**TASK TO COMPLETE:**
When you reach the line with "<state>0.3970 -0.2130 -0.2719" in the listing below, transcribe it and each line after it up to and including the line with "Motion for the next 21", exactly and with nothing else.

**DATA FOR THIS EXERCISE:**
==================================================

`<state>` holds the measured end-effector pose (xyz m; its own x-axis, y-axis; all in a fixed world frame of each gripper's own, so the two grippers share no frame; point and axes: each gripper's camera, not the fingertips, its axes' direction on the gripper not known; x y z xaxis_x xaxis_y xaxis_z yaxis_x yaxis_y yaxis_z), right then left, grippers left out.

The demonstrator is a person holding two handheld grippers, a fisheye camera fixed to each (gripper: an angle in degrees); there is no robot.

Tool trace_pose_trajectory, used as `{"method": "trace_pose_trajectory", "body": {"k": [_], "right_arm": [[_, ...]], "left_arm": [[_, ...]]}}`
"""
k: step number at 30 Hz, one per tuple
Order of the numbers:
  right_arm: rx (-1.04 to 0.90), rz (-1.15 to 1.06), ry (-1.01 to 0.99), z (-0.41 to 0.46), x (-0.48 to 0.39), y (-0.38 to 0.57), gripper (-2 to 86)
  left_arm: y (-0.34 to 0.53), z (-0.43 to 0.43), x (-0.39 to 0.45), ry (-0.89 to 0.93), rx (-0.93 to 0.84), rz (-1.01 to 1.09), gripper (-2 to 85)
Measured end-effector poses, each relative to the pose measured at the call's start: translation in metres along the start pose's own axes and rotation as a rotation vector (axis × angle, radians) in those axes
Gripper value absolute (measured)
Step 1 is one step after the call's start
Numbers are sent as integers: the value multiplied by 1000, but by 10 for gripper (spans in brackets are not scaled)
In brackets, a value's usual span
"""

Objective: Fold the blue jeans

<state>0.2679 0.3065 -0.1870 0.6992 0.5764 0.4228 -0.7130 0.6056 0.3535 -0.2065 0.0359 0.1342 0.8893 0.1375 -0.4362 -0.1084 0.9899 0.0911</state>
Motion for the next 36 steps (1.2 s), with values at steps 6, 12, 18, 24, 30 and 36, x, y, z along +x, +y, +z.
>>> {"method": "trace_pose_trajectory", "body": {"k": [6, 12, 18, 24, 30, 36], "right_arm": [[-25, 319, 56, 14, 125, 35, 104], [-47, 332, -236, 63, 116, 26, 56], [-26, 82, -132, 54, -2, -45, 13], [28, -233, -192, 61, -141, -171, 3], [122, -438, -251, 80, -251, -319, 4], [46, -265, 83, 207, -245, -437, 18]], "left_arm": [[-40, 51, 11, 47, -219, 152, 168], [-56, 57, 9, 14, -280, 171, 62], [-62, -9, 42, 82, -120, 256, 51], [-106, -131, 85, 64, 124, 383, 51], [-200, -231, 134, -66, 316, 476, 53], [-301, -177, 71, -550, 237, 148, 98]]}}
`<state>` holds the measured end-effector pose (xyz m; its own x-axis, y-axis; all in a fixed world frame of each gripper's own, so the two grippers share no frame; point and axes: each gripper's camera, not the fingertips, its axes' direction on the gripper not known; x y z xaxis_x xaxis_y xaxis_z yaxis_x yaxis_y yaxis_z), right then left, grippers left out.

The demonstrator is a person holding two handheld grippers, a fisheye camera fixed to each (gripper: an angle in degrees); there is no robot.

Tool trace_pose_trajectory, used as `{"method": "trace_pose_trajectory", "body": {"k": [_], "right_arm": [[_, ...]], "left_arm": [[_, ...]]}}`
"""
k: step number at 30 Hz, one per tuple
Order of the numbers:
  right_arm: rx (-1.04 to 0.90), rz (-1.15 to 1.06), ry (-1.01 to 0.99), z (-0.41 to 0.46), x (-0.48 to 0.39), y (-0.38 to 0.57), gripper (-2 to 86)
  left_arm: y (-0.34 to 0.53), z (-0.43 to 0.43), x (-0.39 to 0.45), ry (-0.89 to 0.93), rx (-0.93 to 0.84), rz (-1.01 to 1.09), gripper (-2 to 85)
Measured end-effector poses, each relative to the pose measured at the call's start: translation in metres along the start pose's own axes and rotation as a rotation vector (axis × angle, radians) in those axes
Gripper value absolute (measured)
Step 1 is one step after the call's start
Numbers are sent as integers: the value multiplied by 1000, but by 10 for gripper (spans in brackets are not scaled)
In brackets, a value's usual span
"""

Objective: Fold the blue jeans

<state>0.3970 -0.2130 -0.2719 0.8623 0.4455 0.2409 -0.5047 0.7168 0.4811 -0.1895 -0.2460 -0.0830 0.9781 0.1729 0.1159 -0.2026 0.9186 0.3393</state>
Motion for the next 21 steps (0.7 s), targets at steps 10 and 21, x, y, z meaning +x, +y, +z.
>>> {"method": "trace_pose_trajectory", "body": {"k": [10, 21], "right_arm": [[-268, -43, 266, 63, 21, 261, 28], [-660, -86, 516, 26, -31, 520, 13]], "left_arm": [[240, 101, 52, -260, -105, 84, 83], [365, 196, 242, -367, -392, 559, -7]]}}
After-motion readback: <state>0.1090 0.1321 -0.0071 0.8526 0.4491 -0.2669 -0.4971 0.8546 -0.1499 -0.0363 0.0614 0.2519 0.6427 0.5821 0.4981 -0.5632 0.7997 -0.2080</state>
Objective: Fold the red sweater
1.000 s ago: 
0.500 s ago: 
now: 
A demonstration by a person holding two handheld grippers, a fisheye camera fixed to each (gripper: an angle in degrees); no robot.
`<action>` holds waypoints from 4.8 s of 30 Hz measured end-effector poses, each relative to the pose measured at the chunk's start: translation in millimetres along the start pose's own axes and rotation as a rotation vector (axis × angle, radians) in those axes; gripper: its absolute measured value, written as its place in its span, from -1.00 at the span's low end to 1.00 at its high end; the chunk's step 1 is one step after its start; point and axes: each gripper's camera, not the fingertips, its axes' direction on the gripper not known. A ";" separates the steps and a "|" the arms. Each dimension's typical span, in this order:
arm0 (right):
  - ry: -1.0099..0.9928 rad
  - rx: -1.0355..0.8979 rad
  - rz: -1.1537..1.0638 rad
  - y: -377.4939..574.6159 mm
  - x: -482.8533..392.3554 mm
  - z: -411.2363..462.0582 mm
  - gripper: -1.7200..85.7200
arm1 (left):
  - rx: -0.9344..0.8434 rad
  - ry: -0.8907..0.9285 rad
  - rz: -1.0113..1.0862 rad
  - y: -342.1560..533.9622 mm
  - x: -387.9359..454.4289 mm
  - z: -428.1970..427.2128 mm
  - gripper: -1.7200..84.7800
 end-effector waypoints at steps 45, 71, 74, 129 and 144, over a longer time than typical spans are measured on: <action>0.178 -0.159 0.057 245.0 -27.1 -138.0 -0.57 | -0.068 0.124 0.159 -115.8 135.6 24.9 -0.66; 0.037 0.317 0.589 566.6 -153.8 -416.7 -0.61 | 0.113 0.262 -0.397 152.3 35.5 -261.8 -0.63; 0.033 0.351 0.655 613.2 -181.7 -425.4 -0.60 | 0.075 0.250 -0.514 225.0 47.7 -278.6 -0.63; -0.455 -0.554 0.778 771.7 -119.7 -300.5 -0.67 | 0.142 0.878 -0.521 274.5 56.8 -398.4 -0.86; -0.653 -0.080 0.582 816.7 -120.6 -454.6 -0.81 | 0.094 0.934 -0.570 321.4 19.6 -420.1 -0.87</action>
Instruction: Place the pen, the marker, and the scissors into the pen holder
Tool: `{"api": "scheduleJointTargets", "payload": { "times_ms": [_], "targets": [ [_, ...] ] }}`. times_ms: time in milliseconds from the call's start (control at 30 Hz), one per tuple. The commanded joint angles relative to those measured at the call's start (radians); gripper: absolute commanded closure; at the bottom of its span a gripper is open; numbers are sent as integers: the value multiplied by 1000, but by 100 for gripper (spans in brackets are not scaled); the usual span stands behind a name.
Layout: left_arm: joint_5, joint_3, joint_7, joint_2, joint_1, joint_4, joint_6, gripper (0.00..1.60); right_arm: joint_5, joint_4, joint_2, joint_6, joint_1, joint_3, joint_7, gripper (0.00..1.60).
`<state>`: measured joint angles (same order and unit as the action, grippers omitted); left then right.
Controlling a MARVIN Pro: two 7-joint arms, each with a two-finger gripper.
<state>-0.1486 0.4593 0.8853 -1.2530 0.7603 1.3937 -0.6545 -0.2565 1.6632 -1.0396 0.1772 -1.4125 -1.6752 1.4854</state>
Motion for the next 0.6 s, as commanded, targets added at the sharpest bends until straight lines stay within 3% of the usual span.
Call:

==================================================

**RESPONSE TO THE TASK:**
<state>0.3970 -0.2130 -0.2719 0.8623 0.4455 0.2409 -0.5047 0.7168 0.4811 -0.1895 -0.2460 -0.0830 0.9781 0.1729 0.1159 -0.2026 0.9186 0.3393</state>
Motion for the next 21 steps (0.7 s), targets at steps 10 and 21, x, y, z meaning +x, +y, +z.

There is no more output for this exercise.